* **Dataset records**:
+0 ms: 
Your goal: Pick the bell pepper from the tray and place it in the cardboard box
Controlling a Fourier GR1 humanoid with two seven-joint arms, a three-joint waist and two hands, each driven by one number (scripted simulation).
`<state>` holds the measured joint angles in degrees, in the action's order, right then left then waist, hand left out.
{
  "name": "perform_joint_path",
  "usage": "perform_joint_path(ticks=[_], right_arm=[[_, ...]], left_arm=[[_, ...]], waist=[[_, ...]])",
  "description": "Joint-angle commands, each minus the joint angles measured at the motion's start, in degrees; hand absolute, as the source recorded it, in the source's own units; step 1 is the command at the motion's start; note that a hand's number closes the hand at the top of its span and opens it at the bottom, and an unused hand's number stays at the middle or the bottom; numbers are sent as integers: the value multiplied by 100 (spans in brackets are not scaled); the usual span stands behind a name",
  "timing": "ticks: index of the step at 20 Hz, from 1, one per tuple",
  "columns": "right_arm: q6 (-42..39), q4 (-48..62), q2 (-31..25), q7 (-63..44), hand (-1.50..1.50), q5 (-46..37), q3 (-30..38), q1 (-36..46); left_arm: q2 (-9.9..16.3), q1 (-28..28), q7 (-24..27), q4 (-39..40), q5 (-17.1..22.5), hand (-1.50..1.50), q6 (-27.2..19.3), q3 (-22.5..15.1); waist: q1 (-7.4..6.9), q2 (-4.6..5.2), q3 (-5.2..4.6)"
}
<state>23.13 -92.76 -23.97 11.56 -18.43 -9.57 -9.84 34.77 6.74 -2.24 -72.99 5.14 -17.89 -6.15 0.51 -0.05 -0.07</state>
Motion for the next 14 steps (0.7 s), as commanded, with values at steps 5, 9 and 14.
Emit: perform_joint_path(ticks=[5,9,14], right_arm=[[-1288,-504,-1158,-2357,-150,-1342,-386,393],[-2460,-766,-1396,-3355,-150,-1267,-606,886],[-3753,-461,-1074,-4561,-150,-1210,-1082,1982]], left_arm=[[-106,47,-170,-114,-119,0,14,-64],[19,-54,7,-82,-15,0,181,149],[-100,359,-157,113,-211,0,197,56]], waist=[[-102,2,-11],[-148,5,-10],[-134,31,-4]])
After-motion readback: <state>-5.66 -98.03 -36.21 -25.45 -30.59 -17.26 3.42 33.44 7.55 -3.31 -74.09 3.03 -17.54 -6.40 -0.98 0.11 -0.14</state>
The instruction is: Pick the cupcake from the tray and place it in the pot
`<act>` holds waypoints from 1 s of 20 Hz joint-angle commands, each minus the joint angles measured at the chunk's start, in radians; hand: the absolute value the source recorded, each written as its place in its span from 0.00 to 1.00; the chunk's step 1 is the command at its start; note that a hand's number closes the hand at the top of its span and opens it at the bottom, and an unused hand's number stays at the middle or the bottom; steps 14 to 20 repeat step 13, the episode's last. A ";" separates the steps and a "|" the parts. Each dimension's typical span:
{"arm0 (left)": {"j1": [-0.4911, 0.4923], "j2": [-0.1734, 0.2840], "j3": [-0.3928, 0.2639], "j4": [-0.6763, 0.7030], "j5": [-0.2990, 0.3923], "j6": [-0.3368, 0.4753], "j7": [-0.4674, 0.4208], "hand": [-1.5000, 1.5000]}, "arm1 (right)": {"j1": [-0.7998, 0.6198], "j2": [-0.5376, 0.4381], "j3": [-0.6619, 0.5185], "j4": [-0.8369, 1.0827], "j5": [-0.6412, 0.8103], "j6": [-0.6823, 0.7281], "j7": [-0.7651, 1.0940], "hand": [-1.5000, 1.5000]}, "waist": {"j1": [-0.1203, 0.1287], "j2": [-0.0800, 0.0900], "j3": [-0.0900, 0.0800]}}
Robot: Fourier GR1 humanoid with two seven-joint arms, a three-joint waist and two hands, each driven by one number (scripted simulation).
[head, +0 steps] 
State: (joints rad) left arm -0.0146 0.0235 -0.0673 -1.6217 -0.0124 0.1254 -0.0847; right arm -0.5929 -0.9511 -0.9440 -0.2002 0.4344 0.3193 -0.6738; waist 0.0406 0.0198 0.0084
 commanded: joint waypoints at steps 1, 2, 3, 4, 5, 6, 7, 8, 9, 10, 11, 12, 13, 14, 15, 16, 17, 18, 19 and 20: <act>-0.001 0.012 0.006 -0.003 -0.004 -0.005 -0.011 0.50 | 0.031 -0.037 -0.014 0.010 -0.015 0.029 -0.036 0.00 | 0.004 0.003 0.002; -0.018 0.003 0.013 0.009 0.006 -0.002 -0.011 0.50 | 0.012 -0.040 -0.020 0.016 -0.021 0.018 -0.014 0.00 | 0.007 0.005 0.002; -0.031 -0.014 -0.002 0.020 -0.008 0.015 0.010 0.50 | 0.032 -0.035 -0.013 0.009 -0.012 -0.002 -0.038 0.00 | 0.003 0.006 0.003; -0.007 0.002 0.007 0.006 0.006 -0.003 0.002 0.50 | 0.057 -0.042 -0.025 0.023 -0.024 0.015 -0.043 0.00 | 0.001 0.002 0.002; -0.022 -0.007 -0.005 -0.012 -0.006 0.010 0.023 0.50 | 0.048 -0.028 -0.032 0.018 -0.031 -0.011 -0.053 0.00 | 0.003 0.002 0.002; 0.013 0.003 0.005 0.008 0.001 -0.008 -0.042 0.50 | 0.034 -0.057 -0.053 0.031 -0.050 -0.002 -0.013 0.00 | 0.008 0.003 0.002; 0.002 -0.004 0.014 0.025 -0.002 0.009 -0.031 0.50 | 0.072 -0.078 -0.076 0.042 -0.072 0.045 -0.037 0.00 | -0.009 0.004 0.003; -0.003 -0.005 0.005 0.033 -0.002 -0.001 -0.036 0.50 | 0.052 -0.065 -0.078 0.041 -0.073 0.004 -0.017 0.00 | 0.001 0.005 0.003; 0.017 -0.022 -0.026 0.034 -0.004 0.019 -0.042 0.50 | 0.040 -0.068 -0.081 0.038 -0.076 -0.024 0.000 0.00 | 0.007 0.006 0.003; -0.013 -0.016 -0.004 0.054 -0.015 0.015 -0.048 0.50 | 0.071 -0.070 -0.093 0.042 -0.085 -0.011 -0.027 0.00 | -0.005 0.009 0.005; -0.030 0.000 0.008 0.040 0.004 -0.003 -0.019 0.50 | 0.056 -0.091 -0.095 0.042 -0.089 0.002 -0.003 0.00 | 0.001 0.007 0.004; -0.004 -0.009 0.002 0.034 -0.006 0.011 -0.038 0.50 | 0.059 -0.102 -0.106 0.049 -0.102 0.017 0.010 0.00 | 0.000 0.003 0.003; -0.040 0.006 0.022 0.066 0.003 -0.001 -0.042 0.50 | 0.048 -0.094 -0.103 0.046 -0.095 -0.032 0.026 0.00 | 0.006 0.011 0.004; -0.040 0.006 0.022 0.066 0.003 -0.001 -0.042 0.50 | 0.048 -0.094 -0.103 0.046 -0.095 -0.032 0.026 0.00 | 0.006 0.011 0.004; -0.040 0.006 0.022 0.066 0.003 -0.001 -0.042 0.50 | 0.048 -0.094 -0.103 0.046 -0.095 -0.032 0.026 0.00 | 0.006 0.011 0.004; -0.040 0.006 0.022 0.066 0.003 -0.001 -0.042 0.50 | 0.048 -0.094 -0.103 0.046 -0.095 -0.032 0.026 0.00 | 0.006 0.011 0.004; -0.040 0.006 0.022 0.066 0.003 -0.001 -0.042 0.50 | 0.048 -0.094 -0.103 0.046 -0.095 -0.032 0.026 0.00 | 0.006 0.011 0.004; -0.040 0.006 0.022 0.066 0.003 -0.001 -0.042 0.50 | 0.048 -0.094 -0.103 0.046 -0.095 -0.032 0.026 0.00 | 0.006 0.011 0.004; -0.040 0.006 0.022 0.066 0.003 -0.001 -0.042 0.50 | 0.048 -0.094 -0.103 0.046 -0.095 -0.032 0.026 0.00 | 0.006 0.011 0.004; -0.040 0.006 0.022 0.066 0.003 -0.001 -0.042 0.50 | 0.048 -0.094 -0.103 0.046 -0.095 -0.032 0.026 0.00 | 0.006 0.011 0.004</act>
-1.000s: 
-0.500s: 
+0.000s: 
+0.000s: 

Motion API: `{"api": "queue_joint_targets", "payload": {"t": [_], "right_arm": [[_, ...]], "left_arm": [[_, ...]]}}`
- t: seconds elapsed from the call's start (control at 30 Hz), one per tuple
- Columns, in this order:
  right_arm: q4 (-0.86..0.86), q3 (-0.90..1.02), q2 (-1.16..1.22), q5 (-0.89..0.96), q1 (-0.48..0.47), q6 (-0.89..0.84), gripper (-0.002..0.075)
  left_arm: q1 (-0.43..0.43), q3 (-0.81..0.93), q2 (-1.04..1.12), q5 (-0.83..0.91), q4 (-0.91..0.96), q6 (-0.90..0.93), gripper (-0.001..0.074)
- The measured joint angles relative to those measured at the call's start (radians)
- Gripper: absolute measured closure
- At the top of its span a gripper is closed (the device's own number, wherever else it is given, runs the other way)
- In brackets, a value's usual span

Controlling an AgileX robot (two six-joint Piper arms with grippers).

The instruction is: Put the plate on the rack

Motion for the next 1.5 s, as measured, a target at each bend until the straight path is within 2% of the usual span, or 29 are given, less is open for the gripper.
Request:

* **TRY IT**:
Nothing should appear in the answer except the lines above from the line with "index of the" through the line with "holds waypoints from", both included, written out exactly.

* **RESULT FOR THIS TASK**:
  "timing": "ticks: index of the step at 20 Hz, from 1, one per tuple",
  "columns": "right_arm: q6 (-42..39), q4 (-48..62), q2 (-31..25), q7 (-63..44), hand (-1.50..1.50), q5 (-46..37), q3 (-30..38), q1 (-36..46); left_arm: q2 (-9.9..16.3), q1 (-28..28), q7 (-24..27), q4 (-39..40), q5 (-17.1..22.5), hand (-1.50..1.50), q6 (-27.2..19.3), q3 (-22.5..15.1); waist: q1 (-7.4..6.9), q2 (-4.6..5.2), q3 (-5.2..4.6)"
}
<state>23.13 -92.76 -23.97 11.56 -18.43 -9.57 -9.84 34.77 6.74 -2.24 -72.99 5.14 -17.89 -6.15 0.51 -0.05 -0.07</state>
Motion for the next 14 steps (0.7 s), as commanded, with values at steps 5, 9 and 14.
Emit: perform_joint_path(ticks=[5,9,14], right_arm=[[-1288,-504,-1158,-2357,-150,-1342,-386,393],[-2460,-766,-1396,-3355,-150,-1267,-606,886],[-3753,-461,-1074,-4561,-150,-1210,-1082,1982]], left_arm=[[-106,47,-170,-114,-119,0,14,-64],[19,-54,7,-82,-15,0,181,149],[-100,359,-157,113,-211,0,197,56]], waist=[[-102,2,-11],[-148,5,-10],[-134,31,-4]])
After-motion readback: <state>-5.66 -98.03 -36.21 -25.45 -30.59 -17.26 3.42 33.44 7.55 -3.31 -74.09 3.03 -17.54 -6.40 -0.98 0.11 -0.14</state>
The instruction is: Pick the cupcake from the tray and place it in the pot
`<act>` holds waypoints from 1 s of 20 Hz joint-angle commands, each minus the joint angles measured at the chunk's start, in radians; hand: the absolute value the source recorded, each written as its place in its span from 0.00 to 1.00; the chunk's step 1 is the command at its start; note that a hand's number closes the hand at the top of its span and opens it at the bottom, and an unused hand's number stays at the middle or the bottom; steps 14 to 20 repeat step 13, the episode's last. A ";" separates the steps and a "|" the parts. Each dimension's typical span:

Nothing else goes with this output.